** Dataset extract **

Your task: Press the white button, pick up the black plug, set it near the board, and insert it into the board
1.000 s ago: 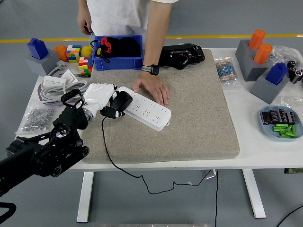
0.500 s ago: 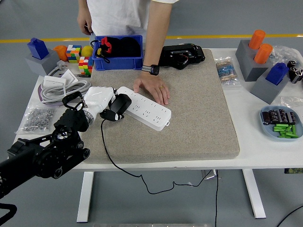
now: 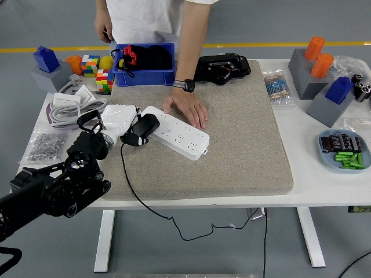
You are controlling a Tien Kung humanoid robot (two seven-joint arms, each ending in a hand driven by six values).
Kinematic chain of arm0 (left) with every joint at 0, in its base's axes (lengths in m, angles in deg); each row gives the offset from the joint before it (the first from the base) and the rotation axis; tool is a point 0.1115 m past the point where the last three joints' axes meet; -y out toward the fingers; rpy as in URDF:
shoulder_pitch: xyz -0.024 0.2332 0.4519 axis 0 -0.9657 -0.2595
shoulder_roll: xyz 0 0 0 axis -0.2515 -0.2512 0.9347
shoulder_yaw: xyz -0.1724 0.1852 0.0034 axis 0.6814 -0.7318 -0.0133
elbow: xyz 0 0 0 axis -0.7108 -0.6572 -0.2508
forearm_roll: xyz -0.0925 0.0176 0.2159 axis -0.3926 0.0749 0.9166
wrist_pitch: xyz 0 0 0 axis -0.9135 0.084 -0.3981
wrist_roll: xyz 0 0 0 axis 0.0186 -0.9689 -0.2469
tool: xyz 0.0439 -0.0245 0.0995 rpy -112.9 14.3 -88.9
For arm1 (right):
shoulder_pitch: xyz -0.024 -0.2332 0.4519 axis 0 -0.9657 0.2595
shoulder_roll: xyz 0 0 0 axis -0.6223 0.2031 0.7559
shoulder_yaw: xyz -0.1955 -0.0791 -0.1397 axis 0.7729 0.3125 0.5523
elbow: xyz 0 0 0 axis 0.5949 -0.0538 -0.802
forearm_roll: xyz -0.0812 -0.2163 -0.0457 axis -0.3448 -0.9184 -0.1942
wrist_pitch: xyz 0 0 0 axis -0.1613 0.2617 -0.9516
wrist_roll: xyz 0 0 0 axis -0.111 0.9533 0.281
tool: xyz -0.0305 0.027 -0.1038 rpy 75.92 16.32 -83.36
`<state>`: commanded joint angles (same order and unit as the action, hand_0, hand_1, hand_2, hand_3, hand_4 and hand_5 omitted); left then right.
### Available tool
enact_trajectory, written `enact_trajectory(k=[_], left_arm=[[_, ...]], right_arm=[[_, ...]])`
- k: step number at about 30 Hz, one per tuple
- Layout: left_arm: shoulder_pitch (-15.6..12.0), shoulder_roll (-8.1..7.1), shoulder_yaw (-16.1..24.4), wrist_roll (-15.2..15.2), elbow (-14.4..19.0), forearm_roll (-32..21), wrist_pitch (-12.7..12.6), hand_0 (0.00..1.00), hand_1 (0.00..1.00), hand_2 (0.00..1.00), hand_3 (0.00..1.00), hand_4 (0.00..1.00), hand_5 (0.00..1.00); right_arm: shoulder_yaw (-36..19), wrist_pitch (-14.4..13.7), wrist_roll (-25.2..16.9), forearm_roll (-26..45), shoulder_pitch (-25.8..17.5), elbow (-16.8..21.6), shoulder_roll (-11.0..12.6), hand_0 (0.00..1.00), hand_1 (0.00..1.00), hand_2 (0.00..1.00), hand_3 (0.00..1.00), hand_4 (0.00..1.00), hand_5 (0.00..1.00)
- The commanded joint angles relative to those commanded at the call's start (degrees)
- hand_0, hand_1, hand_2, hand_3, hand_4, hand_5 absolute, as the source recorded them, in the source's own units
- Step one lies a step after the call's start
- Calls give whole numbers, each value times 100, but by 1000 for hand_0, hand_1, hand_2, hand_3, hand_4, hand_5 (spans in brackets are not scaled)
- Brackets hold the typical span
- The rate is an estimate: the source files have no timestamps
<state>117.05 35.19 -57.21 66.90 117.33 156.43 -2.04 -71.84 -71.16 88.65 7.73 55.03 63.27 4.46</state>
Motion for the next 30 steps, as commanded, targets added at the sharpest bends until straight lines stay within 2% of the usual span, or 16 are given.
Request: enact_trajectory(k=[5, 18, 24, 30], left_arm=[[0, 8, -47, 119, 9, -24, 136, 79, 163, 259, 424, 98, 2], [35, 47, -80, 314, 130, -54, 256, 79, 160, 259, 431, 86, 2], [112, 85, -98, 517, 168, -17, 385, 79, 160, 259, 433, 81, 2], [226, 117, -155, 833, 210, -2, 626, 76, 159, 260, 433, 70, 2]], right_arm=[[-9, 0, -3, -5, 0, 5, -5, 642, 555, 530, 540, 640, 315], [-24, -2, -4, -5, 0, 1, -8, 641, 555, 530, 541, 639, 311], [-30, -4, -5, -5, -3, 0, -3, 642, 555, 530, 541, 639, 312], [-46, -4, -9, -14, -5, 2, -3, 640, 555, 531, 541, 639, 312]])
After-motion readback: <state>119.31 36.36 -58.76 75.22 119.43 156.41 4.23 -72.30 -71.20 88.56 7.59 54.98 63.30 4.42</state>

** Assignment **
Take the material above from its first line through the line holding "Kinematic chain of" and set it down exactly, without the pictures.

** Solution to this task **
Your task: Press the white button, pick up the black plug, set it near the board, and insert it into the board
1.000 s ago: 
0.500 s ago: 
now: 
You are controlling a Tien Kung humanoid robot (two seven-joint arms, each ending in a hand driven by six values).
Kinematic chain of arm0 (left) with every joint at 0, in its base's axes (lengths in m, angles in deg); each row gives the offset from the joint before it (the first from the base) and the rotation axis; tool is a point 0.1115 m past the point where the last three joints' axes meet; -y out toward the fingers; rpy as in URDF:

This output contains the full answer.